With AI, you always have to have the human in the loop to validate and verify—not only from a regulatory standpoint but also to ensure that what the study teams are doing is absolutely accurate and high quality. But it significantly saves time as opposed to going back and forth through emails or phone calls.
Saving time, saving money, reducing site burden, and improving quality. That's how our Smart Data Quality product leverages AI, and that's how we continue to work with Pfizer and other large pharma customers.
Do you have a data moat? Is there a bank of proprietary data that you're starting to build, and what's the main area of focus with that?
No, we don't own any data. It's all our customers' data—pharma's data. The data is owned by the pharma companies or the patients themselves when it's patient data. We process it, orchestrate it, standardize it, clean it, and make it ready for insights and analytics.
Looking forward to 2025, what are your main goals? Where exactly would you like to lead Saama?

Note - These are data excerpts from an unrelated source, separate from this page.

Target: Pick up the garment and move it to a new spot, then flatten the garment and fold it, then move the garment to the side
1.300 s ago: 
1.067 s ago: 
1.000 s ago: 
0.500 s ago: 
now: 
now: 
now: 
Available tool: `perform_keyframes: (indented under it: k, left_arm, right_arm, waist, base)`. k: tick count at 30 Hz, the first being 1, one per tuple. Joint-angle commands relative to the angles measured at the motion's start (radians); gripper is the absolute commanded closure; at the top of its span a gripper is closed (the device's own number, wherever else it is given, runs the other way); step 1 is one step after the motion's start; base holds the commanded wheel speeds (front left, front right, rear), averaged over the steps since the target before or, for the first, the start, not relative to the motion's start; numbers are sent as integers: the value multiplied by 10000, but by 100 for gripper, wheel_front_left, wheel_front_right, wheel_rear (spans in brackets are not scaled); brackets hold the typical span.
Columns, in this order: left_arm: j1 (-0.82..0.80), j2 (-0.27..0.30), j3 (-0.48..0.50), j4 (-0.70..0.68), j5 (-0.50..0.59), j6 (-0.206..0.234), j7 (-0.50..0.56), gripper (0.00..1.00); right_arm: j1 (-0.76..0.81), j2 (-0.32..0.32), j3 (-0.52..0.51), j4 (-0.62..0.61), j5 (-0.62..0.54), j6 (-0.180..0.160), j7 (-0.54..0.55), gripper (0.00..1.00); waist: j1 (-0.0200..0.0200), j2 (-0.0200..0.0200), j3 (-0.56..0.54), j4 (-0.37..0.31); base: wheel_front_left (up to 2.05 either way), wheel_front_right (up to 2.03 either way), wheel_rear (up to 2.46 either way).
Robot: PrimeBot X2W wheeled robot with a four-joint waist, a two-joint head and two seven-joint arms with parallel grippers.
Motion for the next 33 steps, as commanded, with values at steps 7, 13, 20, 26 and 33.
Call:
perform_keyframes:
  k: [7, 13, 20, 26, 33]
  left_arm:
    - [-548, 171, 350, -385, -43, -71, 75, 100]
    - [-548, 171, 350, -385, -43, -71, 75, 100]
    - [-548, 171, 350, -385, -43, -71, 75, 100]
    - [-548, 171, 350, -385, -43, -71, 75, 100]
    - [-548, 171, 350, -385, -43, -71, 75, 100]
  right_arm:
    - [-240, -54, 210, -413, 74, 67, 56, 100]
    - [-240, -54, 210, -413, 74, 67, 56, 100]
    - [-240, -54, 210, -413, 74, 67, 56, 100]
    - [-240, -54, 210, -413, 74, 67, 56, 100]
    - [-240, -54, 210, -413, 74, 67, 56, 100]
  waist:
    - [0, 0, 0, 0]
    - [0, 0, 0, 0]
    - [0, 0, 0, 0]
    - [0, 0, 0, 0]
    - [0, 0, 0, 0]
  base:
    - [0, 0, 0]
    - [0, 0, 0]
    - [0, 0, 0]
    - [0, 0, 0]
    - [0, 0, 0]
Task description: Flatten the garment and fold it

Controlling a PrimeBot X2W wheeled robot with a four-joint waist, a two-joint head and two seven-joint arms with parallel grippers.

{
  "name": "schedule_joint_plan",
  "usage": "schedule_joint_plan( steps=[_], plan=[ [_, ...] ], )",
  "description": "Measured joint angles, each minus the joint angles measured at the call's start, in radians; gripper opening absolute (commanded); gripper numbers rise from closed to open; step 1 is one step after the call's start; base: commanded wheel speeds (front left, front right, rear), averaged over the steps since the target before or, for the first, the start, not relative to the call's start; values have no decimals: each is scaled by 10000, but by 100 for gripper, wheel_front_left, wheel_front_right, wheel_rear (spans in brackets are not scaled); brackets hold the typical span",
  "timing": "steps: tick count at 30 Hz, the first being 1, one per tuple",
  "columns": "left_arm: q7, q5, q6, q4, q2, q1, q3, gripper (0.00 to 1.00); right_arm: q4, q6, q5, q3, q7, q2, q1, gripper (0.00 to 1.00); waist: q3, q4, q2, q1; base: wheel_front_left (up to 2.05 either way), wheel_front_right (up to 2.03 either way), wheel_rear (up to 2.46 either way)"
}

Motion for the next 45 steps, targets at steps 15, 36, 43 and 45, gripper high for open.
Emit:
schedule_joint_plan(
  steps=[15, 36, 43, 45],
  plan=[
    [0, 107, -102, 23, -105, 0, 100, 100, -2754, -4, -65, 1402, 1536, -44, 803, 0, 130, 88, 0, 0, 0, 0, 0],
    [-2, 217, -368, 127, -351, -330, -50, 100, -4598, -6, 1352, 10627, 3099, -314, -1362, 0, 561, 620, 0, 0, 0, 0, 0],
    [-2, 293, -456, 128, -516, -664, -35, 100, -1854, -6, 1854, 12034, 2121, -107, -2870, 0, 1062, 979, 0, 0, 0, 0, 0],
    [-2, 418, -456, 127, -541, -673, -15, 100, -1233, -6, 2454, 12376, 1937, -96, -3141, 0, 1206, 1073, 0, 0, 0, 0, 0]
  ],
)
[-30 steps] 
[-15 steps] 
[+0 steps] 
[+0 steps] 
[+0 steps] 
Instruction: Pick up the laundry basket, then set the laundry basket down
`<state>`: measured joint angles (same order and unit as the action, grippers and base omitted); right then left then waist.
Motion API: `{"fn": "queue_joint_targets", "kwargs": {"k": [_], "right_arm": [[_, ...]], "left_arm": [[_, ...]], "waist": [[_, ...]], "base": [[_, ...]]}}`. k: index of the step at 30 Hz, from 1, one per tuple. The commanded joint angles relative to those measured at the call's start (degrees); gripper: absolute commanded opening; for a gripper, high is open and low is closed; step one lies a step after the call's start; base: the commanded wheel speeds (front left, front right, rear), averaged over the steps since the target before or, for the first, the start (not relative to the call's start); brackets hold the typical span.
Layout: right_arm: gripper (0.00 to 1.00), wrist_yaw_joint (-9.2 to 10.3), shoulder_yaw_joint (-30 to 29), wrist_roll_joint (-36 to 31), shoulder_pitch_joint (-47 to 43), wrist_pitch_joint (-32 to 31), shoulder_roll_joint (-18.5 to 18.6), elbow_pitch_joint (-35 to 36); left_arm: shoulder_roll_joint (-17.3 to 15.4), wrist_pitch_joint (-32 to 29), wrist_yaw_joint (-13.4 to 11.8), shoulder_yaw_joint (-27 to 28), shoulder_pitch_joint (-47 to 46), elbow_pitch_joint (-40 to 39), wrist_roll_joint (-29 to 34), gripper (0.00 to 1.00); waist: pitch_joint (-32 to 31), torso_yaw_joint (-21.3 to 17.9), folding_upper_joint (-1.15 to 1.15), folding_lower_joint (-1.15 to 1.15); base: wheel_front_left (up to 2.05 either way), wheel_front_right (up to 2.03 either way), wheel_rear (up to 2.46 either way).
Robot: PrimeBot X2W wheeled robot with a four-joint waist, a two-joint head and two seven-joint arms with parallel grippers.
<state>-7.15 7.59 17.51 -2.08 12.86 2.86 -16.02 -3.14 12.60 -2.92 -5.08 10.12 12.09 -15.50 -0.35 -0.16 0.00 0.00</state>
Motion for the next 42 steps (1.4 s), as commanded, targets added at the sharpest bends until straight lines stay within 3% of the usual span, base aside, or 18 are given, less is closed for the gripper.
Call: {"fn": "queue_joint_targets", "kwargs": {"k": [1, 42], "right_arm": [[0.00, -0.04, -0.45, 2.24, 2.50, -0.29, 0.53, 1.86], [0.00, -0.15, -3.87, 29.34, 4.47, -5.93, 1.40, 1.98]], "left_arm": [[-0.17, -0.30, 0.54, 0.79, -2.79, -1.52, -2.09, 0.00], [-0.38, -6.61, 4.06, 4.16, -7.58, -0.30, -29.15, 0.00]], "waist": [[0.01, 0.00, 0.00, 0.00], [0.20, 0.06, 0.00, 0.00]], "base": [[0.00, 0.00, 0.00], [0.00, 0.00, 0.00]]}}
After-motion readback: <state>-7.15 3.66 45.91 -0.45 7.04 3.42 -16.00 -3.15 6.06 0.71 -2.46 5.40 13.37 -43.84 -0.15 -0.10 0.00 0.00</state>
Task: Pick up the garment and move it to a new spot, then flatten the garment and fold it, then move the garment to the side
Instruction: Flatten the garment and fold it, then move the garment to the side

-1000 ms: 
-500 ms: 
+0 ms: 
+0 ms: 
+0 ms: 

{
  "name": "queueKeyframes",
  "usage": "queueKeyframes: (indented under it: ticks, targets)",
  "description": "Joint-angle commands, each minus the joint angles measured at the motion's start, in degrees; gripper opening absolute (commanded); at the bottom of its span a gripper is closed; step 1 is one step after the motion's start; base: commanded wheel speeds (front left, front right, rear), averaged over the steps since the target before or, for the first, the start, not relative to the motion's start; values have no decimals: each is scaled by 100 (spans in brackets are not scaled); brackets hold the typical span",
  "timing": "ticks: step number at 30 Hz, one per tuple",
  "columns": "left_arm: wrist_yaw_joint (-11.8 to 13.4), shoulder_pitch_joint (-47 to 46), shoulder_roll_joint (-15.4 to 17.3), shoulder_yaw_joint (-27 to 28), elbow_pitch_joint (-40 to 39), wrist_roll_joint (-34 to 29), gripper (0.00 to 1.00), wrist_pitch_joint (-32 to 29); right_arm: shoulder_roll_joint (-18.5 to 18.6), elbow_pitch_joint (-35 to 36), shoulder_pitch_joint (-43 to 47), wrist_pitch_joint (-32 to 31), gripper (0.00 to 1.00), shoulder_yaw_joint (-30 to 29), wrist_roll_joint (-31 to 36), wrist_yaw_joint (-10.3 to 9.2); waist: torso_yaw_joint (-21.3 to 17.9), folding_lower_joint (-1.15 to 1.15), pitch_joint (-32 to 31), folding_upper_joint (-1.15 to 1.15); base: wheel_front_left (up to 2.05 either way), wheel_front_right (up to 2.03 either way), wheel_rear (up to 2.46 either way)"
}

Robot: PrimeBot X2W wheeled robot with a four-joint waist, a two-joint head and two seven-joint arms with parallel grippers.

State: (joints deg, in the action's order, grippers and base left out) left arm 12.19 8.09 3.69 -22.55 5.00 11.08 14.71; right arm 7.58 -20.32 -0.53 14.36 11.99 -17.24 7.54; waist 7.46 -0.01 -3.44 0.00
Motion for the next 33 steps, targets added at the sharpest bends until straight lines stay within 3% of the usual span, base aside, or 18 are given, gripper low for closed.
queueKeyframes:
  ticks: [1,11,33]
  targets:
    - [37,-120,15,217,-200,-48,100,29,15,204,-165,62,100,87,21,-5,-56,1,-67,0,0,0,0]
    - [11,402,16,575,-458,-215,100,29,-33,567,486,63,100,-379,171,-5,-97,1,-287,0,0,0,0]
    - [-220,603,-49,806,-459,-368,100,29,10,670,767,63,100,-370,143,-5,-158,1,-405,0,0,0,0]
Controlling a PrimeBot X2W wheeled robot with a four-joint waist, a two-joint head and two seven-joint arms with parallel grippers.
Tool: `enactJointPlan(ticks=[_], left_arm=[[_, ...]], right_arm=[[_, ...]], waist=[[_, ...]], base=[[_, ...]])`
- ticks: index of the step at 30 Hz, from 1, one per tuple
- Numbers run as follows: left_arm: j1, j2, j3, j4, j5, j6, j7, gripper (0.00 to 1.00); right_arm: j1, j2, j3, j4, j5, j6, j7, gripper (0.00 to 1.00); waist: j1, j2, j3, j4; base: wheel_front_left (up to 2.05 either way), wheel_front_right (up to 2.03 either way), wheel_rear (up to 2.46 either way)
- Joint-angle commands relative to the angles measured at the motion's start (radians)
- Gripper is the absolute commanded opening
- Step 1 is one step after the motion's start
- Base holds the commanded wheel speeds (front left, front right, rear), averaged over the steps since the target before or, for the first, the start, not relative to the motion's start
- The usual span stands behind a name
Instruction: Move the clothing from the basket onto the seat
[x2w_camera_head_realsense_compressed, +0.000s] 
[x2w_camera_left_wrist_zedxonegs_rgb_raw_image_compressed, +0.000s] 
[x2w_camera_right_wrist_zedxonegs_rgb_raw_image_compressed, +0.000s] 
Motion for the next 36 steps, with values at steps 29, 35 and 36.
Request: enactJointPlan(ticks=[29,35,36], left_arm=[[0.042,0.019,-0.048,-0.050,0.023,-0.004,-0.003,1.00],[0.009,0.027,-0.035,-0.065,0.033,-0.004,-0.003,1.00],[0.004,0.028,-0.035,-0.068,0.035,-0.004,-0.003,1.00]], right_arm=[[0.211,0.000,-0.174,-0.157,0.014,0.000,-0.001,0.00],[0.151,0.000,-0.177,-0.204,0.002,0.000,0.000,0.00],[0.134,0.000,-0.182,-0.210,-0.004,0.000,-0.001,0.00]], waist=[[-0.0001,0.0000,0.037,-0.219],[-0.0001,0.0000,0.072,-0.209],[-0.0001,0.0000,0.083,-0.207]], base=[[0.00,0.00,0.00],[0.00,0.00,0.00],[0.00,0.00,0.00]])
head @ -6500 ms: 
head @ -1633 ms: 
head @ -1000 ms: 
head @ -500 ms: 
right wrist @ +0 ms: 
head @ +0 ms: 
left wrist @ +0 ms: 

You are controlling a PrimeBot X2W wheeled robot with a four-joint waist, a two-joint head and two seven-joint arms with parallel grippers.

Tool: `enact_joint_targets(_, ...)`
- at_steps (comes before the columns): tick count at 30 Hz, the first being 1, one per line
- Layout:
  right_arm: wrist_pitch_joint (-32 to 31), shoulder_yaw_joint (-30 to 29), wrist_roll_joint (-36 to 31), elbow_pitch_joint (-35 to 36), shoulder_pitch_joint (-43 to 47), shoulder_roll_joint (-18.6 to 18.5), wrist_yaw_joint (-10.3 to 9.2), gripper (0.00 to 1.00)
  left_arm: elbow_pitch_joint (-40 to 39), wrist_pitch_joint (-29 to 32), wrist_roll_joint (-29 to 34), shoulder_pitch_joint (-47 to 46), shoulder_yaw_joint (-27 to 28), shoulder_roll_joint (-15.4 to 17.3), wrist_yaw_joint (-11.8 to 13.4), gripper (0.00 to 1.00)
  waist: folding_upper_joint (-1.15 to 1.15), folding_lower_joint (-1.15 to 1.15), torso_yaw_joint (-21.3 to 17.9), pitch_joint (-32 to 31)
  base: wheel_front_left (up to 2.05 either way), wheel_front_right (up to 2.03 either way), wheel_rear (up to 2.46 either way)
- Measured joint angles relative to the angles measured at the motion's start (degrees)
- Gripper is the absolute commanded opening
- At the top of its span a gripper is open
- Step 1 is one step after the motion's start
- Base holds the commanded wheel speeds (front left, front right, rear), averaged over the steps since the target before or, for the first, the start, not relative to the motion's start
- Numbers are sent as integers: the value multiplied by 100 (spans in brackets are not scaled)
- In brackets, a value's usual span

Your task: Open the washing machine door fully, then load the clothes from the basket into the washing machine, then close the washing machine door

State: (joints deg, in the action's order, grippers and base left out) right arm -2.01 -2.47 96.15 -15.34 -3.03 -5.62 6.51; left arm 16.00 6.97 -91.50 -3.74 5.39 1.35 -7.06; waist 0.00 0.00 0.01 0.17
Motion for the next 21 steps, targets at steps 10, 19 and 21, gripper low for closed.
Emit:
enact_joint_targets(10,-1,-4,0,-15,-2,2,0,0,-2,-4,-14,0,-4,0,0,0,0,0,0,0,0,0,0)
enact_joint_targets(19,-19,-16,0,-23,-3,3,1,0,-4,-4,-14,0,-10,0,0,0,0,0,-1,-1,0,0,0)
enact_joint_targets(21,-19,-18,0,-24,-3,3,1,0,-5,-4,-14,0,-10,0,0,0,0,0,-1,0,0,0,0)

Before I focus on Saama, it's important to spend a minute or two on how I'm thinking about the market conditions. It's unfortunate, but multiple forces are coming together at the same time. There are the macroeconomic conditions. Also, policy reforms like the IRA (Inflation Reduction Act) are adding significant pressure. Almost every pharma company has embarked on some kind of cost-saving initiative as a strategic priority for the CEO.
In the past 10 years, R&D returns have significantly declined while the cost to bring an asset to market has significantly increased. The cost of conducting clinical research continues to increase because it's very slow and resource-intensive.
But the most important shift we are all witnessing at this point is the advancement of GenAI. Organizations will embrace the shift or fall by the wayside.
That's what we are seeing right now. Every organization is rethinking its business and operating model to avoid being overtaken by competitors. Saama is at the point where all these dynamic forces are coming together.
Drug development is all about doing more with less. It's about driving efficiencies, being innovative, so you don't get overtaken by the competition. Our goal is to continue building high-quality AI-enabled products and platforms that will look at every step, every process, every function, focusing on maintaining or improving quality in less time and at lower cost.
And what other trends do you see in the wider industry?
There's a lot of scientific advances that pharma is thinking about, especially a focus on personalized precision medicine, leveraging omics data—proteomics, genomics, and metabolomics.
Even though R&D spend is under pressure and pharma wants to do more with less, there's increased activity in mergers and acquisitions with a lot of venture capital funding going into biotechs and early-stage ventures. So definitely, pharma is poised for innovation. I'm truly excited and looking forward to it.